Palestinian terrorist groups have issued statements celebrating Monday’s bus bombing in Jerusalem, which left 21 people injured.
The Iran-backed terrorist group Hamas said in a statement on its website that it “welcomes the Jerusalem operation, and considers it a natural reaction to Israeli crimes, especially field executions and the desecration of the Al-Aqsa Mosque.” Some mosques in the Gaza Strip, which Hamas rules, also broadcast praises of the attack from loudspeakers, according to the Associated Press.
Palestinians in #Gaza celebrate and give out candy after #Jerusalem terror attack injures 21 pic.twitter.com/TQRy3v0iVz
— Amichai Stein (@AmichaiStein1) April 18, 2016
Amichai Stein, a journalist with Israel’s Channel 1, and IDF Spokesperson Peter Lerner reported that some Palestinians in Gaza were handing out candy in celebration of the bombing.
Palestinian Islamic Jihad, which is also backed by Iran, described the attack as “proof of the failure of security coordination” between the Palestinian Authority and Israel, Haaretz reported. Jerusalem Post Palestinian affairs correspondent Khaled Abu Toameh wrote that Islamic Jihad also called the bombing “a qualitative development in form and substance of the blessed intifada.”
The Popular Front for the Liberation of Palestine, the second-largest group in the Palestinian Liberation Organization, similarly announced that it “welcomes the operation as a positive and important development of the intifada,” Haaretz reported.
Two of the 21 victims of the bomb blast are reported to be in serious condition, while seven are moderately wounded and the remaining are lightly injured. It is currently unclear who was responsible for the explosion.

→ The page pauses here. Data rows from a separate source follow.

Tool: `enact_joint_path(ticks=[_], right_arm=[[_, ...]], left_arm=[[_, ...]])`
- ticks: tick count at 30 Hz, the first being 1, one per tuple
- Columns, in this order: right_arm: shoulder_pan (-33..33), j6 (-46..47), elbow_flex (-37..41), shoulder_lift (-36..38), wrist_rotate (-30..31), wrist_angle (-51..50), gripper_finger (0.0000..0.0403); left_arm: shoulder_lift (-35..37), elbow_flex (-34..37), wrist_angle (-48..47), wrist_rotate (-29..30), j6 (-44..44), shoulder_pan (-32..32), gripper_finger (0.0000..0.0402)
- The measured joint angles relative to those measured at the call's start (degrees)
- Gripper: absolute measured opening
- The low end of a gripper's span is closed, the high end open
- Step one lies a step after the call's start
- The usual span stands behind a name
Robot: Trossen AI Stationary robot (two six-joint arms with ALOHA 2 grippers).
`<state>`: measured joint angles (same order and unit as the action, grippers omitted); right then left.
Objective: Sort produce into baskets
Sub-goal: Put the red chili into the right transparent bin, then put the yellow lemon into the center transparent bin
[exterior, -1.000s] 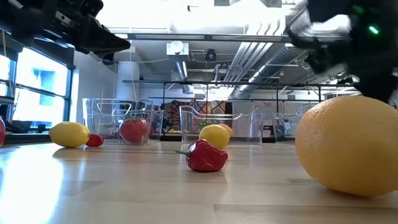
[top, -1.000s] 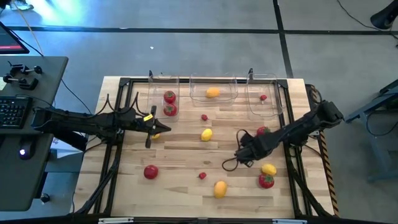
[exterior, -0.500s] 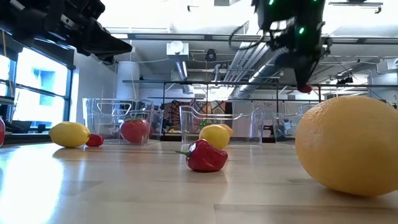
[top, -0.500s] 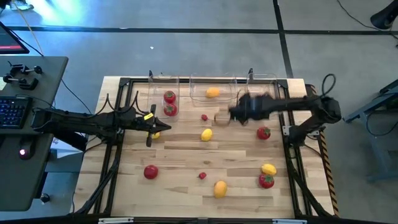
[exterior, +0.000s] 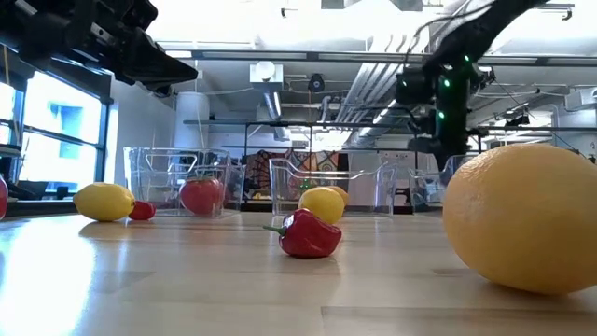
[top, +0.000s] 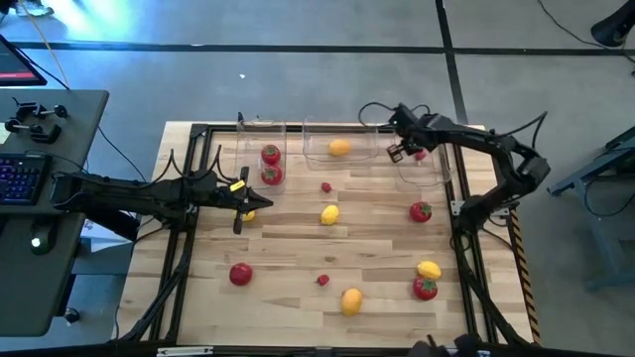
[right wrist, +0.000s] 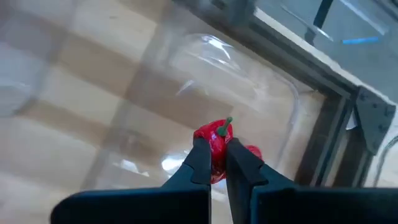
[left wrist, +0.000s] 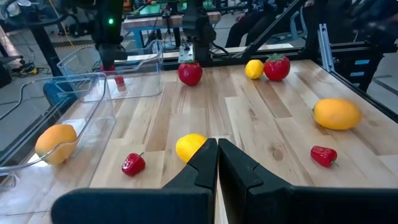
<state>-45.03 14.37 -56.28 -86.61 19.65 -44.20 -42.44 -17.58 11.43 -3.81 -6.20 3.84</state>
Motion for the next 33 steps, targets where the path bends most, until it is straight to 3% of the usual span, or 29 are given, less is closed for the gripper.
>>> enact_joint_path(ticks=[8,14,21,33], right_arm=[[-4.58,-0.1,5.24,0.0,-3.71,4.8,0.0003],[-4.86,0.67,5.8,0.0,-2.08,5.05,0.0012],[-5.23,-1.37,4.43,0.0,-3.07,4.77,0.0062],[1.12,-2.4,-7.01,0.02,5.04,-6.23,0.0196]], left_arm=[[0.0,0.02,0.01,-0.02,0.61,0.0,0.0],[0.0,0.02,0.01,-0.02,0.55,0.0,0.0],[0.0,0.02,-1.2,-0.02,0.4,0.0,0.0],[0.0,0.04,-1.63,0.46,0.53,0.0,0.0001]])
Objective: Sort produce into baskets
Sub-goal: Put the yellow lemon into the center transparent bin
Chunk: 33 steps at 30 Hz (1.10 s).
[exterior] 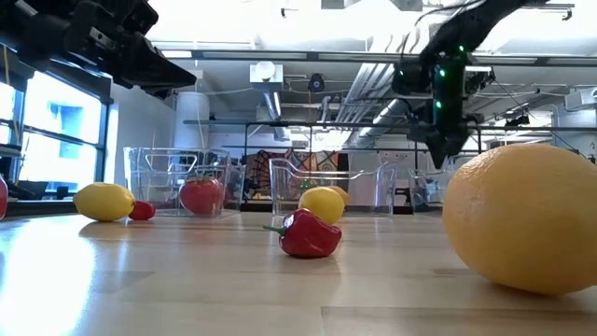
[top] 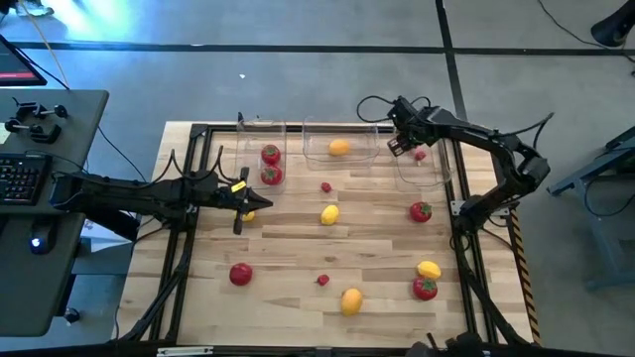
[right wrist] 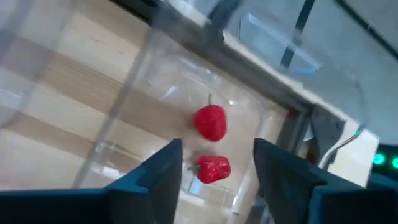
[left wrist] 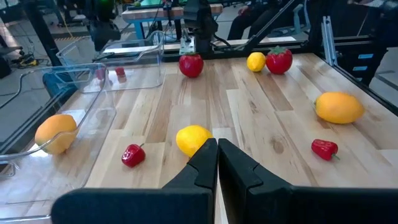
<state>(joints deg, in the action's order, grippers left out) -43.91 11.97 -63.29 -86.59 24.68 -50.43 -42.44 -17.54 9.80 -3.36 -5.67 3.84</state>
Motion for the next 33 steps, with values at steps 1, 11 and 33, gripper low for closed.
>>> enact_joint_path(ticks=[1,11,33], right_arm=[[0.81,0.02,-0.84,0.0,0.01,-0.46,0.0205],[17.13,3.63,-5.11,1.18,-1.23,-10.09,0.0209],[70.41,10.88,-6.71,-7.96,-12.49,9.35,0.0205]], left_arm=[[0.0,0.0,0.02,0.02,0.0,0.0,0.0001],[0.0,0.0,-0.06,0.1,-1.69,0.0,0.0001],[0.0,0.0,-1.21,0.2,-4.49,-0.02,0.0001]])
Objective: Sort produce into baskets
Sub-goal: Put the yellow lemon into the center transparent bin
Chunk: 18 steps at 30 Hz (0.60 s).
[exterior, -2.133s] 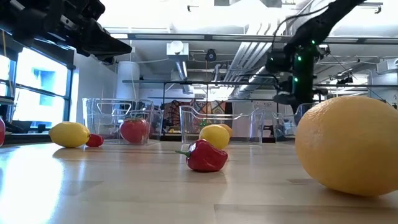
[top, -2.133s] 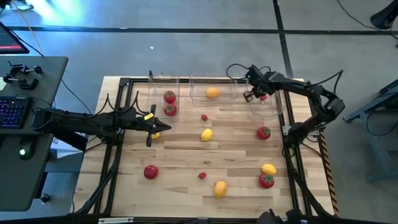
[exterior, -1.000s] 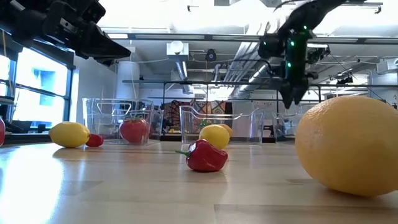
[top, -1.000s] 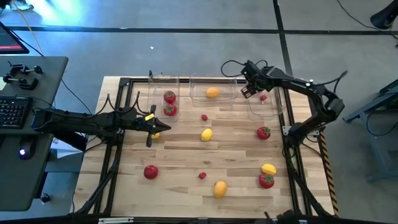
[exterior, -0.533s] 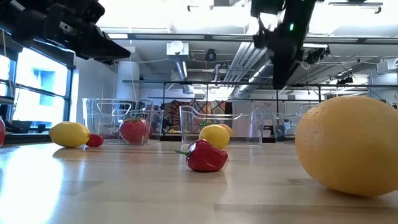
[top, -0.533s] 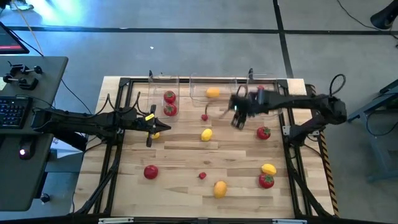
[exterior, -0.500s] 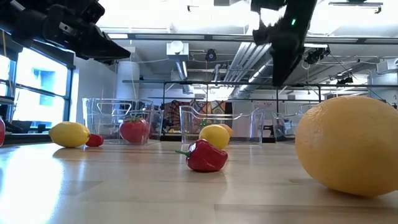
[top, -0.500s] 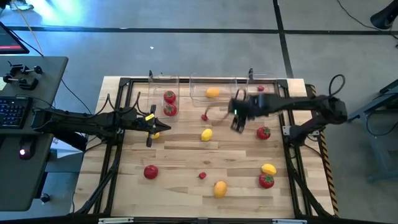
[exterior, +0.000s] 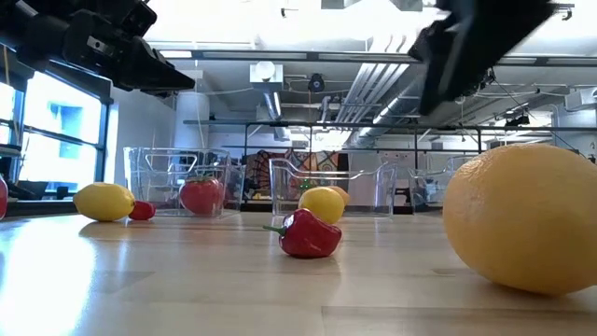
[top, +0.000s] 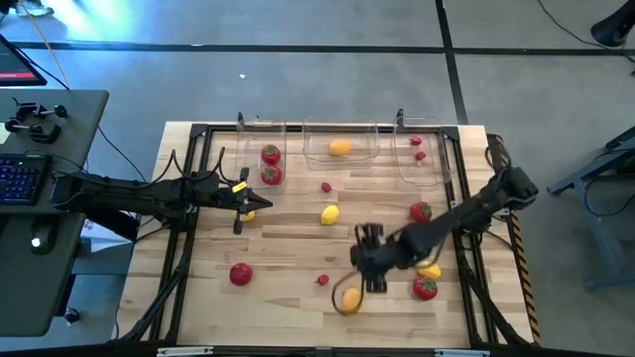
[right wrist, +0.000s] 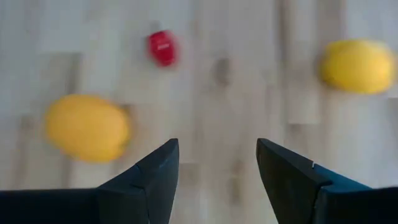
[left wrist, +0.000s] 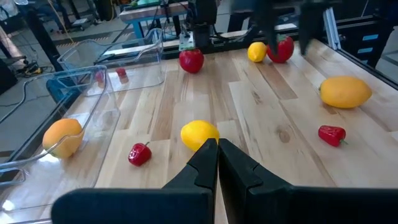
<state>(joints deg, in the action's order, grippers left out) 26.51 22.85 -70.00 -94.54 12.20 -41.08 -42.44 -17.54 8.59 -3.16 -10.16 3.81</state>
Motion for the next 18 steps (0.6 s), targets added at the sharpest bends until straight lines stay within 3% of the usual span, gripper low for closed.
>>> enact_joint_path(ticks=[7,13,16,18], right_arm=[[4.41,0.02,-8.26,-8.1,-0.61,-3.44,0.0205],[8.25,-12.34,-16.71,-13.96,8.19,-6.7,0.0205],[8.77,-13.31,-19.17,-15.17,10.11,-6.9,0.0204],[8.64,-9.22,-20.44,-15.41,9.24,-7.35,0.0203]], left_arm=[[-0.04,0.0,0.01,-0.02,1.37,-0.02,0.0],[-0.04,0.0,0.01,-0.09,2.1,-0.11,0.0],[-0.04,0.0,0.01,-0.09,2.5,-0.11,0.0],[-0.04,0.0,-0.01,-0.09,2.53,-0.11,0.0]])
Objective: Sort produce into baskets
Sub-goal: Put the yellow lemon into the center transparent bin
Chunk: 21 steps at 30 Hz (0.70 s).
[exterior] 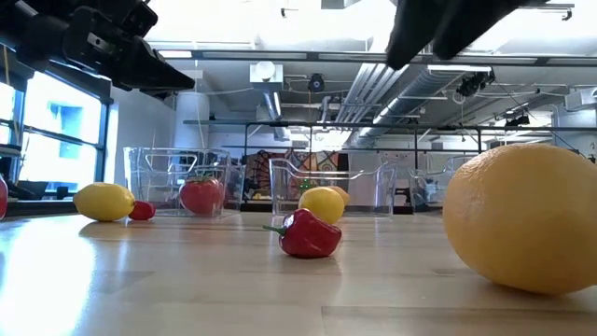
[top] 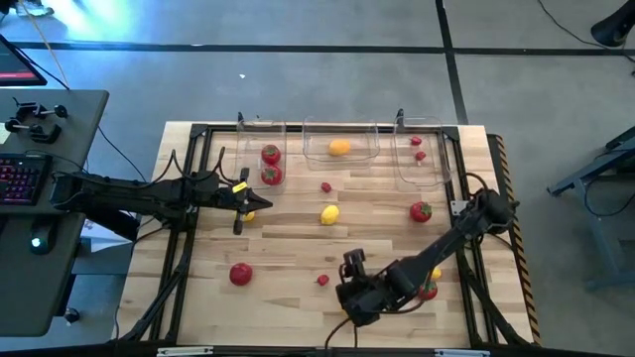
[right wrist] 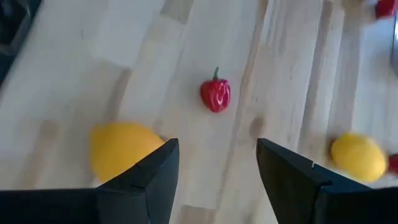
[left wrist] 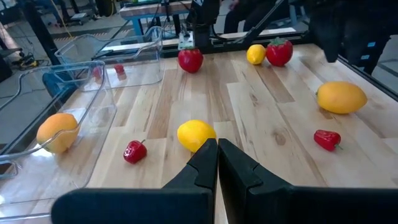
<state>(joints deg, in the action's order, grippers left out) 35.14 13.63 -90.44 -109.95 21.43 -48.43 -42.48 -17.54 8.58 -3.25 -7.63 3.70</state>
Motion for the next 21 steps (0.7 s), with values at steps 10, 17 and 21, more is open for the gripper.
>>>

The bombing comes amid a Palestinian wave of terror that has left 34 people dead and over 360 injured since September 2015. The perpetrators of these attacks are often praised not only by Palestinian terrorist groups like Hamas, but also by the Palestinian Authority and its ruling party, Fatah. PA President Mahmoud Abbas consoled families of terrorists — including the relatives of a man who hacked a Jerusalem rabbi to death in October — during two separate meetings in February, calling the attackers “martyrs.” The first meeting took place hours after three Palestinian men gunned down an Israeli policewoman in Jerusalem. Fatah praised the shooters as “role models.”
The PA also joined Hamas and Palestinian Islamic Jihad in honoring an Arab-Israeli gunman who killed three people in Tel Aviv on New Year’s Day, saying he was “one of the most precious martyrs whose name has been inscribed with his pure blood that watered the soil of our free land.” Fatah had similar praise for the terrorist, who died during a shootout with authorities, writing, “may Allah receive you in Heaven.”
“On such a day where morning exposes, to the credit of devoted security forces, a terrorist tunnel in the south of the country, and in the evening we ferry civilians returning from their daily routine to hospitals, it is clear to us all that our struggle against terrorism will never stop,” Israeli President Reuven Rivlin said after Monday’s attack. “We will chase down and reach all those who bid us harm until we achieve quiet.”
News that the Israeli military uncovered and destroyed a Hamas tunnel that extended from Gaza into Israeli territory two weeks ago was declassified on Monday.